Brief
For this exercise, repeat the listing below from its first line through the line containing "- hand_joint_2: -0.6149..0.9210", exactly as written.

Supplied data
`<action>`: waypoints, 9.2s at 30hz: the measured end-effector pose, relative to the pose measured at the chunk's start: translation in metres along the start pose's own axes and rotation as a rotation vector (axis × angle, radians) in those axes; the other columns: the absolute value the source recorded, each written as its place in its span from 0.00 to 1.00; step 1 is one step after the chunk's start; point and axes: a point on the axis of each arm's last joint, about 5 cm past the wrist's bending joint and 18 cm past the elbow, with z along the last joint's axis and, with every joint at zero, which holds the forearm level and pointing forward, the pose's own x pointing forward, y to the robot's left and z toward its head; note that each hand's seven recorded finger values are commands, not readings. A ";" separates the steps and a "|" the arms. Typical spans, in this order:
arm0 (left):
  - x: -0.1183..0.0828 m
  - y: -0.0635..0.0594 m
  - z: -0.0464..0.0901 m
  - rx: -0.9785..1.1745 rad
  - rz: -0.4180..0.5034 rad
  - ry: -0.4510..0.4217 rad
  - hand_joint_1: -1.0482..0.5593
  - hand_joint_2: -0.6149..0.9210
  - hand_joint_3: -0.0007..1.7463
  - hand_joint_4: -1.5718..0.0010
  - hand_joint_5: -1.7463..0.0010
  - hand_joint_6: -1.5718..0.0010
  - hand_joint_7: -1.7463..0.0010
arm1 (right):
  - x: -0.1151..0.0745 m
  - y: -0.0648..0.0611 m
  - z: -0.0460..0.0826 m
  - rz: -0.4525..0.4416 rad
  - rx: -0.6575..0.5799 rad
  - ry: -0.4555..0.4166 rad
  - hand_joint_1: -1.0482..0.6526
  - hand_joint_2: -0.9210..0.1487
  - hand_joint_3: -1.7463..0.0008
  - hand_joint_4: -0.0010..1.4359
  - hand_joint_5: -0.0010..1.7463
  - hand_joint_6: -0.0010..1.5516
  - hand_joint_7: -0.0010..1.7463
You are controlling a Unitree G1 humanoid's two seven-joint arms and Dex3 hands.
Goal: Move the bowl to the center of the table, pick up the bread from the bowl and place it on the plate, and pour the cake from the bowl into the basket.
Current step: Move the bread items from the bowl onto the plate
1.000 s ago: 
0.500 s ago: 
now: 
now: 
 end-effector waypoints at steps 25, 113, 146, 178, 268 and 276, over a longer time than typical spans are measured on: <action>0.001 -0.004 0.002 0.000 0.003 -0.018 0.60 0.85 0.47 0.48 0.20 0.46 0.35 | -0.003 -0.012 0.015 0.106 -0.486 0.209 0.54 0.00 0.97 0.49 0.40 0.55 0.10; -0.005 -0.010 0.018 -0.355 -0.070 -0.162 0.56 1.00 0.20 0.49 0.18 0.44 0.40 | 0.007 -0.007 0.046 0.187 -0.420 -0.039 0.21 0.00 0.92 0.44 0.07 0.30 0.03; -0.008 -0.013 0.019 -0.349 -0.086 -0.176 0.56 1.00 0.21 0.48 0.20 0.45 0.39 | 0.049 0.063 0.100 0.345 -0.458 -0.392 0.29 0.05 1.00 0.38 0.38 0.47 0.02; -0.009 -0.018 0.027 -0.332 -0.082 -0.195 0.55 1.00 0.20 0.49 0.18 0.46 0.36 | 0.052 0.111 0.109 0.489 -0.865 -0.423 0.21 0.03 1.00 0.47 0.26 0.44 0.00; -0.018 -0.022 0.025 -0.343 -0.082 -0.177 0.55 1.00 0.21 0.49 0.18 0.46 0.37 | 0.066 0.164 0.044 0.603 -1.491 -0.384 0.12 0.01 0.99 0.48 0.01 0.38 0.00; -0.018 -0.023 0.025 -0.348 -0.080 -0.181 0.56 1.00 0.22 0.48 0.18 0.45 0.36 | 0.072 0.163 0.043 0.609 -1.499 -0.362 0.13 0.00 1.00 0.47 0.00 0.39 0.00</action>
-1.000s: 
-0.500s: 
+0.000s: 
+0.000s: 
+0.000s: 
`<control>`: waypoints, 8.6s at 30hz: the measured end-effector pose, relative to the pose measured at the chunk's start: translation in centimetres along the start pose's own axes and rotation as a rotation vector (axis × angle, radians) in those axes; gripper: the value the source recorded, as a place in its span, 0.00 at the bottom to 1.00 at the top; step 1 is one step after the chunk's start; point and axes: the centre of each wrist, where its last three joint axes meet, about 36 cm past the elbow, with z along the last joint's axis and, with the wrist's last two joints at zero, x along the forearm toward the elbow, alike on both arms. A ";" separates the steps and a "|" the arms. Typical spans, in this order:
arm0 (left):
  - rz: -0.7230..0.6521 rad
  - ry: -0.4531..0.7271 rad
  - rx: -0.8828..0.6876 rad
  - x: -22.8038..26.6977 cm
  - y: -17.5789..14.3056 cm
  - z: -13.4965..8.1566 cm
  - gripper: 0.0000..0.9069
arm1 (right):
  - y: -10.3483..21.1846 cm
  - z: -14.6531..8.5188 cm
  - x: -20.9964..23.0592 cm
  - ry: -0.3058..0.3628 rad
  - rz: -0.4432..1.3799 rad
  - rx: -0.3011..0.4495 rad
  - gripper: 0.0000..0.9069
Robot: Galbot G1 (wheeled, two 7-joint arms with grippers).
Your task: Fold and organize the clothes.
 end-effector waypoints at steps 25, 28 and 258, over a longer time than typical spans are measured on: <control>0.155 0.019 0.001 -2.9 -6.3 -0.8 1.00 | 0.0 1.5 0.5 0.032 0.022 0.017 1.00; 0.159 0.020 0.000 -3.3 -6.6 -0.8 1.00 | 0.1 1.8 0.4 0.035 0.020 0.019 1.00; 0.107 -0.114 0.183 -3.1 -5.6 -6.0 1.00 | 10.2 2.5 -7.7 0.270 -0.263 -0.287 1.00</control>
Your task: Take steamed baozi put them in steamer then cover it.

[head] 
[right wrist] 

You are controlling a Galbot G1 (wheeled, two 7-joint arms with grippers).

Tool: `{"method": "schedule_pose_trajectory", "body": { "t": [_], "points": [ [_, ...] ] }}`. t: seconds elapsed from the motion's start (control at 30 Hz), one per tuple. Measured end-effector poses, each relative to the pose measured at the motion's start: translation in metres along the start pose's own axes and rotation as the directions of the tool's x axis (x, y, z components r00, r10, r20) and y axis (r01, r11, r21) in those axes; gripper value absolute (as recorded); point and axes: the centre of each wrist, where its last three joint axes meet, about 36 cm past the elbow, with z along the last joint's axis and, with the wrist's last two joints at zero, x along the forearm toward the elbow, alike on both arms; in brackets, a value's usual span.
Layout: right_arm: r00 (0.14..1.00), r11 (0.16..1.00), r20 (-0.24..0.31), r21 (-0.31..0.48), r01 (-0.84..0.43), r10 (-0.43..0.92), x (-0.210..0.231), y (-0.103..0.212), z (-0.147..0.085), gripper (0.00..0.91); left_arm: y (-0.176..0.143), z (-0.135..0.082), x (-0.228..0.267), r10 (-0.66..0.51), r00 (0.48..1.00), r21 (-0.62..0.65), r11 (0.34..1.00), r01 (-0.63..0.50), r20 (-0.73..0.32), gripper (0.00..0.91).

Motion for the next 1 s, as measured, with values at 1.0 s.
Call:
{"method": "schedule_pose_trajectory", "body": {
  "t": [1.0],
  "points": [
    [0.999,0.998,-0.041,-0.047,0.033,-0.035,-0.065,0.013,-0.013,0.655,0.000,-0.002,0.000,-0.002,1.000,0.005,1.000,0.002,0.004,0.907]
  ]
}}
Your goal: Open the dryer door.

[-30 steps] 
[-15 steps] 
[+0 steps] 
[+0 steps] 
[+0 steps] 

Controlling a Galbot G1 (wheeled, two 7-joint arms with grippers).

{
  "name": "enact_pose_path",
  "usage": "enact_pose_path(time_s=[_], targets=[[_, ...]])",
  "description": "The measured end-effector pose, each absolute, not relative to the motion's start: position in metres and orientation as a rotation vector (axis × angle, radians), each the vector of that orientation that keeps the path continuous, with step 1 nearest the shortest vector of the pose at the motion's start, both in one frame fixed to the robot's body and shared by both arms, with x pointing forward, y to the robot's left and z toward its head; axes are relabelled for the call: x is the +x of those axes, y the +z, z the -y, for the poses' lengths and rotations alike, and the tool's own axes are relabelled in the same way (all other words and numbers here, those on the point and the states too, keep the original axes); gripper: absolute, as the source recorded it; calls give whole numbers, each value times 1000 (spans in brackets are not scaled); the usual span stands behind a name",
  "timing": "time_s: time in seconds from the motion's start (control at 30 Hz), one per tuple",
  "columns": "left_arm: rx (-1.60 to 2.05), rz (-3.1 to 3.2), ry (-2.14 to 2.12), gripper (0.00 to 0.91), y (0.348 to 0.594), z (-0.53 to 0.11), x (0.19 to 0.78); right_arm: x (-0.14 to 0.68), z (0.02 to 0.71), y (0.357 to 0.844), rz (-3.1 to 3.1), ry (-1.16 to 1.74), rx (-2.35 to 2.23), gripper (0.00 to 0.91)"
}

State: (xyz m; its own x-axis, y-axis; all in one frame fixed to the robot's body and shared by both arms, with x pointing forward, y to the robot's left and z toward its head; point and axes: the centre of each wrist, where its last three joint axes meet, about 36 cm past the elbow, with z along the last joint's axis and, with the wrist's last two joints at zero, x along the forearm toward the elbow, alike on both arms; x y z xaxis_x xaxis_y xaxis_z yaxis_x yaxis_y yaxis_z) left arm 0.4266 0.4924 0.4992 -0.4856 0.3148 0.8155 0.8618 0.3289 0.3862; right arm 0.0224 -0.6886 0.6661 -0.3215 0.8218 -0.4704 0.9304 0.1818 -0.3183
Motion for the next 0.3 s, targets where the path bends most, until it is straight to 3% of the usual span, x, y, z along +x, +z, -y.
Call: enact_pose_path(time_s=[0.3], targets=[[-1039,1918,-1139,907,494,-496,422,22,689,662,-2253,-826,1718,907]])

Answer box
`<action>`: waypoints, 9.2s at 30hz: the measured end-effector pose, relative to the pose measured at the chunk's start: translation in metres along the start pose's own axes and rotation as a rotation vector (axis × angle, radians) in those axes; the other columns: the absolute value the source recorded, each written as its place in its span from 0.00 to 1.00; step 1 is one step after the chunk's start; point and axes: a point on the axis of each arm's last joint, about 5 cm past the wrist's bending joint and 18 cm past the elbow, with z along the last joint's axis and, with every joint at zero, which holds the forearm level and pointing forward, the pose's own x pointing forward, y to the robot's left and z toward its head; note that each hand's seven recorded finger values are commands, not readings. A ";" separates the steps and a "|" the arms. Typical spans, in this order:
arm0 (left):
  - x: -0.1183..0.0828 m
  - y: -0.0635..0.0594 m
  - z: -0.0464..0.0901 m
  - rx: -0.9785..1.1745 rad
  - rz: -0.4180..0.5034 rad
  - ry: -0.4510..0.4217 rad
  - hand_joint_1: -1.0482..0.5593
  - hand_joint_2: -0.6149..0.9210

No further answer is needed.